Report how many lines of these entries hold the string "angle"; reply with the number alone.
--- Dataset ---
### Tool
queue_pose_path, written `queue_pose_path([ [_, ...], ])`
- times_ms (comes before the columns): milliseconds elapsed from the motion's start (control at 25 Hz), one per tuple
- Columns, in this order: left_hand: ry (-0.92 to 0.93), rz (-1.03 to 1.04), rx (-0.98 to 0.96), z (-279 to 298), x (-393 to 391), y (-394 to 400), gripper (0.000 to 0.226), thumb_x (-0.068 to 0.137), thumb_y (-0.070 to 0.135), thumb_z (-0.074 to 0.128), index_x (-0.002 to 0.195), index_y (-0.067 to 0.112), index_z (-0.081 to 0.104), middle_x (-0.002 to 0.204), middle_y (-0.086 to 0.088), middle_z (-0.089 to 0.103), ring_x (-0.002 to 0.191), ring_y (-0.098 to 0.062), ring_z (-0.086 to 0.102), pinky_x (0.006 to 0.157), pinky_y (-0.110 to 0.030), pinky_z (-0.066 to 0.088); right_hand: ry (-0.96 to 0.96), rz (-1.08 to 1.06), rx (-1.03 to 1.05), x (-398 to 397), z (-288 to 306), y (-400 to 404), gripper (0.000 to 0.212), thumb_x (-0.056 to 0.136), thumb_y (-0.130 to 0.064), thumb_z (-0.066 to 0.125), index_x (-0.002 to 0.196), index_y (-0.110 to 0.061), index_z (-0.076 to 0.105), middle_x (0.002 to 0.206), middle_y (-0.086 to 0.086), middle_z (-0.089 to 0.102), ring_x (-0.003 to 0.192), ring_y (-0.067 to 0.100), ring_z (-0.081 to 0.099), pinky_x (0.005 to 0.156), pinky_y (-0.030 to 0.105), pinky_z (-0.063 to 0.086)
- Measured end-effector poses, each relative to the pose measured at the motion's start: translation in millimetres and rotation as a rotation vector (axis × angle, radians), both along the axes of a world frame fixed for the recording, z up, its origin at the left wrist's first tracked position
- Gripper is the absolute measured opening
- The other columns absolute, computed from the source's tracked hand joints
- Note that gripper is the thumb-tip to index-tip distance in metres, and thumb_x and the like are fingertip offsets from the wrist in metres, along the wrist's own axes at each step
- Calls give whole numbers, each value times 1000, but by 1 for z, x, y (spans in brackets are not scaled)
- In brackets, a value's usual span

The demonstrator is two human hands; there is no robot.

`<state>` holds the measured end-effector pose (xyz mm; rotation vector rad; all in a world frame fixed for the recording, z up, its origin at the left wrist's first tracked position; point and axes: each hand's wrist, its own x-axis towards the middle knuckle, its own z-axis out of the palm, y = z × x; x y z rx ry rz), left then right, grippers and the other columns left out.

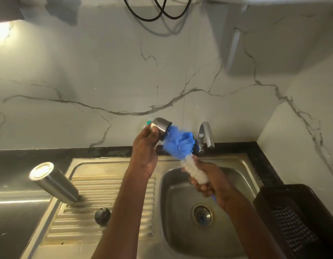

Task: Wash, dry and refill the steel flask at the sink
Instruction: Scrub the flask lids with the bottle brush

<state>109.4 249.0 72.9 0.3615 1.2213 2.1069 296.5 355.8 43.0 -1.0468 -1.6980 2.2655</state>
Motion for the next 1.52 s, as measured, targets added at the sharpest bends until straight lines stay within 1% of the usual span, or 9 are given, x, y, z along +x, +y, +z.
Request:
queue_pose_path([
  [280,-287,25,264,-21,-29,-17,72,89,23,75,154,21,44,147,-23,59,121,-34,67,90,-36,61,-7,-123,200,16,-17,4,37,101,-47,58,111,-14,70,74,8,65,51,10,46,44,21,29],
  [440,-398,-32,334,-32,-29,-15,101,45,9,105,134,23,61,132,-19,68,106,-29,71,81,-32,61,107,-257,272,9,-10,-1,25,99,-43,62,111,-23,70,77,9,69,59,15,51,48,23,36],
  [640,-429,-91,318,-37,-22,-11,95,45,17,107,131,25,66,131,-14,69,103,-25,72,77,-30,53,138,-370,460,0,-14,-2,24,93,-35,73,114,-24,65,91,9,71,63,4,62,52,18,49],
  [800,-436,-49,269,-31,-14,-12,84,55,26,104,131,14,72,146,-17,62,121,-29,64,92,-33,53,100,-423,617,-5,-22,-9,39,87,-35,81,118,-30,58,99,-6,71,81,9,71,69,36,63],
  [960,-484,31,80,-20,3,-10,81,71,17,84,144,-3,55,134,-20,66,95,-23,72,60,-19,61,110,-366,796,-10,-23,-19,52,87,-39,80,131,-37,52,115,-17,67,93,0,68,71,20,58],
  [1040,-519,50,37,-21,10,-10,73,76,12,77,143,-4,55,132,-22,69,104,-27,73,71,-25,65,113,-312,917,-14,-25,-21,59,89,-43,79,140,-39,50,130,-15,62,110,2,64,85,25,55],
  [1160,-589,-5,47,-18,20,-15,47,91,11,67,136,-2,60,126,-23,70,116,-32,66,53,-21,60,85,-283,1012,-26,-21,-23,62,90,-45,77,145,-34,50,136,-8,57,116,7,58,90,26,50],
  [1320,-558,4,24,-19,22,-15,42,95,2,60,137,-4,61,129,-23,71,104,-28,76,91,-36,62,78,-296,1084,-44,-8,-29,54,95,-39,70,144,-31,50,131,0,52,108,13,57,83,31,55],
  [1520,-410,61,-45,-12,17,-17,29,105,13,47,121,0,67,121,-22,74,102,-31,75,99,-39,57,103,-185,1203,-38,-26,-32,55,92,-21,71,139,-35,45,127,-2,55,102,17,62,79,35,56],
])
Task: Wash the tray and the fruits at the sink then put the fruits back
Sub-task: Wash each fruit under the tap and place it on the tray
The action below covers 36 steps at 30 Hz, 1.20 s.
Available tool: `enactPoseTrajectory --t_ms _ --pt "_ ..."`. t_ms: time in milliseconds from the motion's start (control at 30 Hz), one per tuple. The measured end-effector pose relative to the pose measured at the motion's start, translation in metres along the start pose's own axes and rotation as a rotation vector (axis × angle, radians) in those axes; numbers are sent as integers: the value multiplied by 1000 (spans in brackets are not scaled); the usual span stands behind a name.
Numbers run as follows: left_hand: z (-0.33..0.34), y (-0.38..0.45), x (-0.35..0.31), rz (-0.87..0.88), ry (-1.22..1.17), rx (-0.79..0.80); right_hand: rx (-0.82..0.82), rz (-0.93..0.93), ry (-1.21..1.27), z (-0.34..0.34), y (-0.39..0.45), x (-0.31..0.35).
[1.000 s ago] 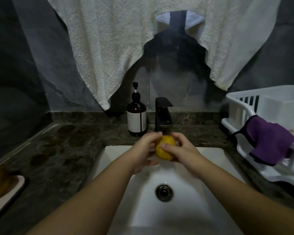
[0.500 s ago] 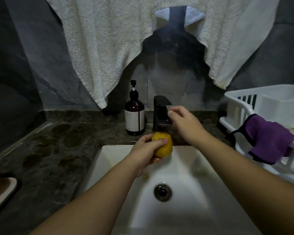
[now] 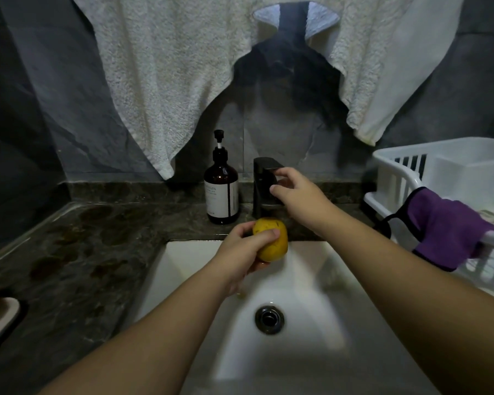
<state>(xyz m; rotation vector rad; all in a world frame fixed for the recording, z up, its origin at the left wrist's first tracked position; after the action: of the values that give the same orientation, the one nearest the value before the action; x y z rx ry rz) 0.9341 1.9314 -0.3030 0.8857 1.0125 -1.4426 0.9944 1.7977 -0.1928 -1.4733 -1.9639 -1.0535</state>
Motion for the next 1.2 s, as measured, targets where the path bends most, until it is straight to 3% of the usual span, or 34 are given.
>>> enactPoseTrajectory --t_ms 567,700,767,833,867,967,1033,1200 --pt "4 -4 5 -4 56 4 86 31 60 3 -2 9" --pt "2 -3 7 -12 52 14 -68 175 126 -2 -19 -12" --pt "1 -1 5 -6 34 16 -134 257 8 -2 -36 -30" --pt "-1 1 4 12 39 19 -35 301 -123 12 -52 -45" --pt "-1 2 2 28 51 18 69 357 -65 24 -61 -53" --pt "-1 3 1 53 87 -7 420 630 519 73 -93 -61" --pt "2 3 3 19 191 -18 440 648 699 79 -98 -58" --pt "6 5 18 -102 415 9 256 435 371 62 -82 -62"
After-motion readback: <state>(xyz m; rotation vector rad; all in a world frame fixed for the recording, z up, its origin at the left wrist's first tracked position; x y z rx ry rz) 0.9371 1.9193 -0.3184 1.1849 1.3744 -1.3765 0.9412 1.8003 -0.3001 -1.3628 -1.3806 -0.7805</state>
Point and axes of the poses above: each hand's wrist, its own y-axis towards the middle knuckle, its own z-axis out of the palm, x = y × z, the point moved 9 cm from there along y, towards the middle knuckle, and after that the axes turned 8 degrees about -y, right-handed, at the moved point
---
● **Written solution**
2